== Directions ==
Take each line of the entries below that contains "table" and copy it.

..........

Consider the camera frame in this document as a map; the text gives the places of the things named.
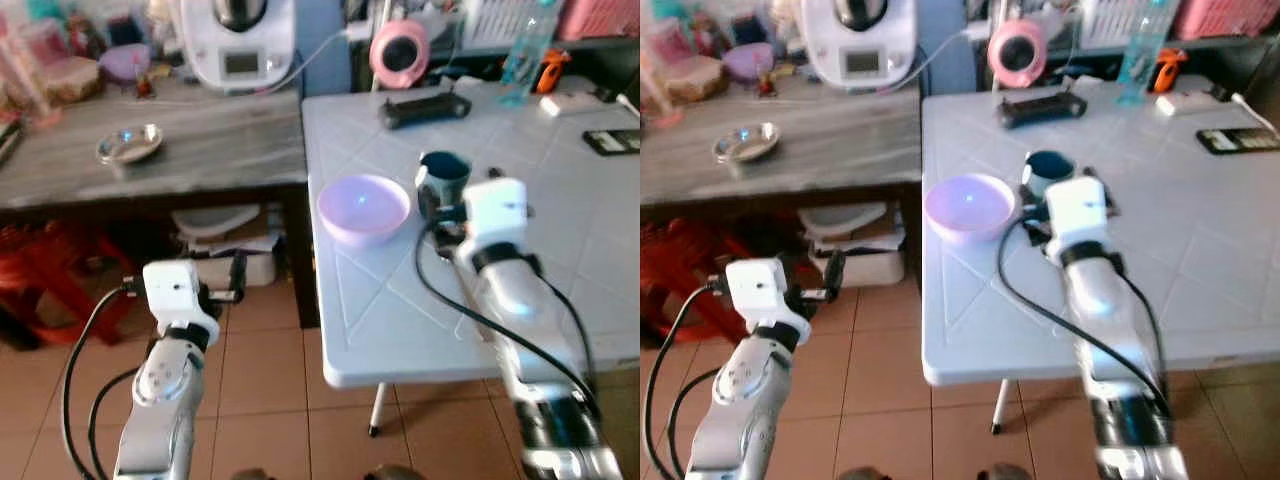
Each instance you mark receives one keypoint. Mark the white kitchen appliance with display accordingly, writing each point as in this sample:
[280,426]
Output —
[860,45]
[240,45]

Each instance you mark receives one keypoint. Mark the small purple container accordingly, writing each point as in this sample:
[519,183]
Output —
[125,63]
[748,61]

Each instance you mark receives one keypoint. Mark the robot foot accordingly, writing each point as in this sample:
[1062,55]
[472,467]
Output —
[1003,473]
[863,474]
[394,473]

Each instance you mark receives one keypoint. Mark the red plastic stool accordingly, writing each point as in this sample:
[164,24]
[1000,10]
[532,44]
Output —
[680,270]
[50,270]

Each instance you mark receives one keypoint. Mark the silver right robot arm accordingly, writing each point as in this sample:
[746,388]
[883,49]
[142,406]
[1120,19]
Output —
[1110,330]
[525,330]

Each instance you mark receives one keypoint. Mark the white plastic basket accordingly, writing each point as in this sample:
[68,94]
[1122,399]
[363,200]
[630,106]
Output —
[1105,22]
[495,22]

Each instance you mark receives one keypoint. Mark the white folding table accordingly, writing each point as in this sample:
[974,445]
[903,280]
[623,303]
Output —
[560,200]
[1180,220]

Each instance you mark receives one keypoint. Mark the white storage box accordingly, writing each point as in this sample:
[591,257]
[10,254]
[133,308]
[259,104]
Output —
[855,250]
[230,255]

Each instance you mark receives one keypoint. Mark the dark blue mug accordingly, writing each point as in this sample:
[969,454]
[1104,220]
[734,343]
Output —
[1050,168]
[448,172]

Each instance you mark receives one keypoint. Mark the bagged bread loaf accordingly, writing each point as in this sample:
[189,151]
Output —
[697,80]
[70,82]

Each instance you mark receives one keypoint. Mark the small red bottle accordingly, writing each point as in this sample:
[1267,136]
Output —
[767,84]
[145,86]

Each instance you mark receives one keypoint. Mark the grey table with dark frame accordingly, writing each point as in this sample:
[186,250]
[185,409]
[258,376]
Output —
[220,140]
[850,135]

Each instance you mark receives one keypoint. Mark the clear blue water bottle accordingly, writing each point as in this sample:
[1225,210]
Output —
[526,55]
[1145,55]

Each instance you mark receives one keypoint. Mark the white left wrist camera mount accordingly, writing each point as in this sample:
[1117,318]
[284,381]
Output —
[758,290]
[172,290]

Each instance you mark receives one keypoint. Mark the white power adapter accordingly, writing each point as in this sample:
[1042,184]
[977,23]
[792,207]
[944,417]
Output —
[570,103]
[1186,102]

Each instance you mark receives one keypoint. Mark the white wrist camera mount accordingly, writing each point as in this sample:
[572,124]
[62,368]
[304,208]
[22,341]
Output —
[758,290]
[1078,210]
[497,212]
[172,290]

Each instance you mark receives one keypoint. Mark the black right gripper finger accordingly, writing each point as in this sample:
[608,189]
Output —
[1027,188]
[424,195]

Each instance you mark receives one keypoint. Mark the black remote controller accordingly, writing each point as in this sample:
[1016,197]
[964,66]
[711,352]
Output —
[424,110]
[1042,108]

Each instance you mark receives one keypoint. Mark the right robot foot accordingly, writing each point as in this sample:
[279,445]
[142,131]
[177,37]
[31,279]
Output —
[394,473]
[1003,473]

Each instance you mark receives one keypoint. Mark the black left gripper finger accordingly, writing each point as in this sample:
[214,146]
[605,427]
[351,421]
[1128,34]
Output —
[239,275]
[836,275]

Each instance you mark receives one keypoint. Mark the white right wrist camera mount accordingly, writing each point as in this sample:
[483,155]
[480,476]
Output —
[1078,210]
[497,212]

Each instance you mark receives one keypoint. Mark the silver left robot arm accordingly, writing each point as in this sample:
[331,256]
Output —
[735,405]
[160,400]

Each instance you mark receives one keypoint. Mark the small metal bowl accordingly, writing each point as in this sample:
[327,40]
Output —
[130,146]
[747,144]

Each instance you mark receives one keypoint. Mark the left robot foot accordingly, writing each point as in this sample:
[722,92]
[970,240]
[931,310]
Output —
[863,474]

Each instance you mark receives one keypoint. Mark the pink round appliance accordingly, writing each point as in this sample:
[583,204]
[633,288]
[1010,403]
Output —
[1017,52]
[399,54]

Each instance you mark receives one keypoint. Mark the orange handheld tool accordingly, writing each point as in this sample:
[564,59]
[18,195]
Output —
[551,72]
[1167,70]

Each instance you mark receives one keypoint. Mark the pink plastic basket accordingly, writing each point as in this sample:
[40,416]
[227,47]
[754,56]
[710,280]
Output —
[1225,16]
[600,18]

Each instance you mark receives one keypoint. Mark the purple plastic bowl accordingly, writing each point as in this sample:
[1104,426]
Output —
[968,208]
[363,210]

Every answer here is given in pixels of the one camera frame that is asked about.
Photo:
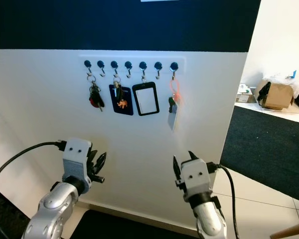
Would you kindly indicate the black framed badge holder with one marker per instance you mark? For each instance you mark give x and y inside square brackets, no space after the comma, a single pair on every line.
[145,99]

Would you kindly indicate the dark blue holder with keys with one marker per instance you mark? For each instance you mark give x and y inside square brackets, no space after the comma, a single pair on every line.
[113,103]

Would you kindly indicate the white wall sign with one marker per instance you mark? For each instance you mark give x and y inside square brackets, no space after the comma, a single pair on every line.
[159,0]

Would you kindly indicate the white and teal box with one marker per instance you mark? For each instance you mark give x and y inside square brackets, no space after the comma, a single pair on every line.
[245,93]

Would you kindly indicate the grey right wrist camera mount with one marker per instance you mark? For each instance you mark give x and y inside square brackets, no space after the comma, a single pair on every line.
[198,177]

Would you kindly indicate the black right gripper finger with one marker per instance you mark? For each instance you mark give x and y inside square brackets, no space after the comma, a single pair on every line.
[177,168]
[193,156]

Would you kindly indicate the white wall hook rack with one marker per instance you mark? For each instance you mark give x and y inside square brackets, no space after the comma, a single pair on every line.
[134,59]

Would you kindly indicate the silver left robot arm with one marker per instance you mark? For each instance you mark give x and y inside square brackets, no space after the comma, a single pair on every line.
[52,209]

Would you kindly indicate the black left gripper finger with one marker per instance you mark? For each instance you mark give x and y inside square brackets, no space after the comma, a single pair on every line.
[93,160]
[102,162]

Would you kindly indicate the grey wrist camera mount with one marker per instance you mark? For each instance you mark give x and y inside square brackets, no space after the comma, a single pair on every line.
[77,154]
[198,177]

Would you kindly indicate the small blue item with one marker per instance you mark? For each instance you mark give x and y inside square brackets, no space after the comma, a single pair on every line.
[293,74]

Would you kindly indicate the brown cardboard box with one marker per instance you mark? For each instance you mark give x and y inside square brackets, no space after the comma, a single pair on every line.
[279,95]

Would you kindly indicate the wooden rail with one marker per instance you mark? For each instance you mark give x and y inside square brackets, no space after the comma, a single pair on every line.
[291,230]

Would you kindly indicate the dark grey floor mat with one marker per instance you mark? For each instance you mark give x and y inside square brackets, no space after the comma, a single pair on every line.
[264,149]

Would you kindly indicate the white plastic bag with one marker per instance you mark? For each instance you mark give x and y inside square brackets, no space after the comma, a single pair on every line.
[281,78]

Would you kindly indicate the small black key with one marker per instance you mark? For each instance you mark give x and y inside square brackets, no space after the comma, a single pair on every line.
[171,103]

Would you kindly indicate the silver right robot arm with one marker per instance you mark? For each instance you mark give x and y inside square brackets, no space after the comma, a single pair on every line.
[208,221]

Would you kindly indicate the key bunch with red fob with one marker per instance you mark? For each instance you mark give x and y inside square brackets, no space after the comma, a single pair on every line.
[95,95]

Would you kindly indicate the grey card tag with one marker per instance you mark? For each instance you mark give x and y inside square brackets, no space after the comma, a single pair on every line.
[173,119]

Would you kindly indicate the dark blue knob hook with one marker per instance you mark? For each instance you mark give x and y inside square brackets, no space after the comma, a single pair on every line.
[174,65]
[128,64]
[142,64]
[87,63]
[114,64]
[158,64]
[100,63]

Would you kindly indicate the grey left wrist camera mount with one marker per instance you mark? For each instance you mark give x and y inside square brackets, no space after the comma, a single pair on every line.
[77,154]

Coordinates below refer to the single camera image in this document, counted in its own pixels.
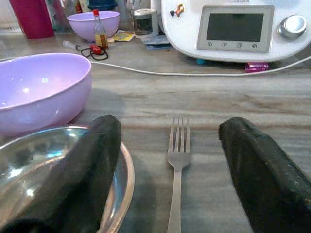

..........

== Task solution ==
Each instance you mark receives one keypoint. Mark the white folding table accordingly, writing each point as in this sample:
Each instance you mark receives one keypoint. Mark the grey table with dark frame accordingly, writing each point as in this sample:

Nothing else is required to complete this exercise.